▶ _TASK_: Count the lines below that contain the word "camera" and give only the number.

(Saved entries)
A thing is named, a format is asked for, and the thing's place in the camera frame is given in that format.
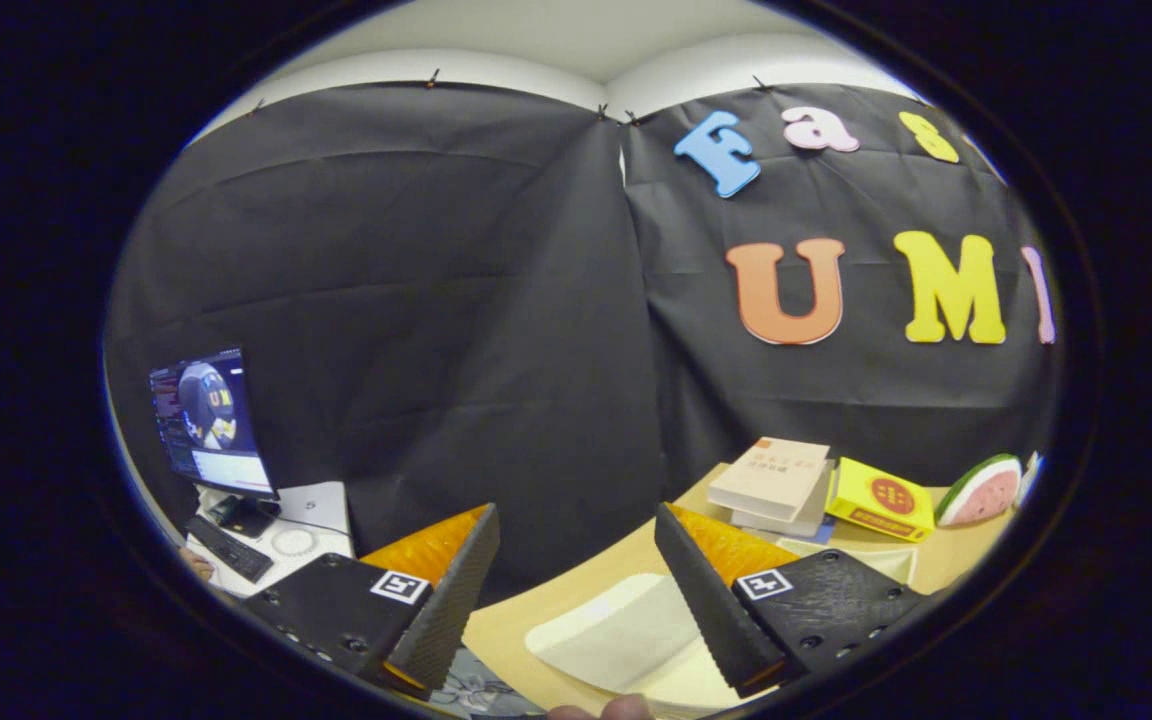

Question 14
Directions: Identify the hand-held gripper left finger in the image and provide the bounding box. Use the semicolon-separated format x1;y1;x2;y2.
236;503;502;699

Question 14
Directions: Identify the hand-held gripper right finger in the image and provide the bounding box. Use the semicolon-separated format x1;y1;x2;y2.
654;502;937;699

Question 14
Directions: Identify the cream storage box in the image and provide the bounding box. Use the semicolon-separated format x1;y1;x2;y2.
524;540;919;716

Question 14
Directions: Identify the white desk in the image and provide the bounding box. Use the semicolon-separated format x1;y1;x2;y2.
181;482;355;599

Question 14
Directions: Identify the yellow book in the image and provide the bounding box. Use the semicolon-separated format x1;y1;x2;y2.
824;457;937;544

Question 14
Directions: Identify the black keyboard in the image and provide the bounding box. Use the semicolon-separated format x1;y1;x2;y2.
184;515;275;584

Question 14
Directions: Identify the watermelon slice plush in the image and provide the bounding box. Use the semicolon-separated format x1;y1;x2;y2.
936;453;1024;528

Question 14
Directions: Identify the computer monitor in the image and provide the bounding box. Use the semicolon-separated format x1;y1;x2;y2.
148;347;282;539

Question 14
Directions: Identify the black backdrop cloth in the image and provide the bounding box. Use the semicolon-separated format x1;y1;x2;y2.
104;82;1062;606

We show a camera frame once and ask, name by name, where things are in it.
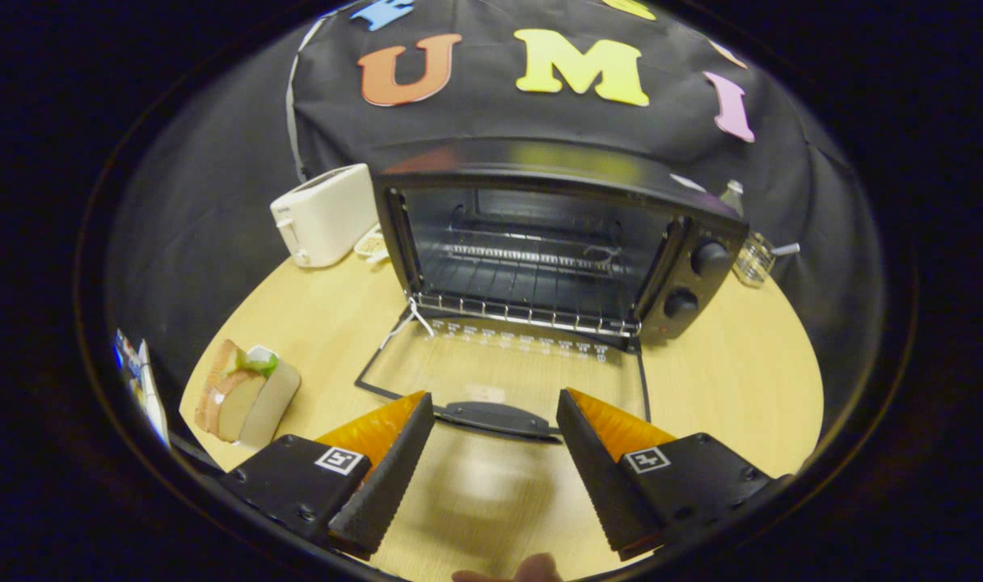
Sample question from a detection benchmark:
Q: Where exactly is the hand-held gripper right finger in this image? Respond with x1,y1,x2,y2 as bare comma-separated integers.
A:
556,388,791,562

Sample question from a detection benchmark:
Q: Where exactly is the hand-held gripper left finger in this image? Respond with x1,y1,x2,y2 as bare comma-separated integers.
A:
219,391,435,560

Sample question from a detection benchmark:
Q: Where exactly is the sandwich with lettuce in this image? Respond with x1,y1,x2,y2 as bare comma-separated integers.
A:
195,339,302,448

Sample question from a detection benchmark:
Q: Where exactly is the black toaster oven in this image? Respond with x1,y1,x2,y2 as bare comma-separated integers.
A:
354,137,751,441

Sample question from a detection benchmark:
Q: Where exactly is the white bread toaster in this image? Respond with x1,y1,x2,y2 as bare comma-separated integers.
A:
270,164,379,268

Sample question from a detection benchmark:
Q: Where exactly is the white and blue clutter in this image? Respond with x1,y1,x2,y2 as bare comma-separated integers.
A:
112,327,171,449

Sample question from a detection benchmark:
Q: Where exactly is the clear glass cup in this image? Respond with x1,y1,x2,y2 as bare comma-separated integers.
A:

▶ _RESULT OF THIS EXERCISE_: 2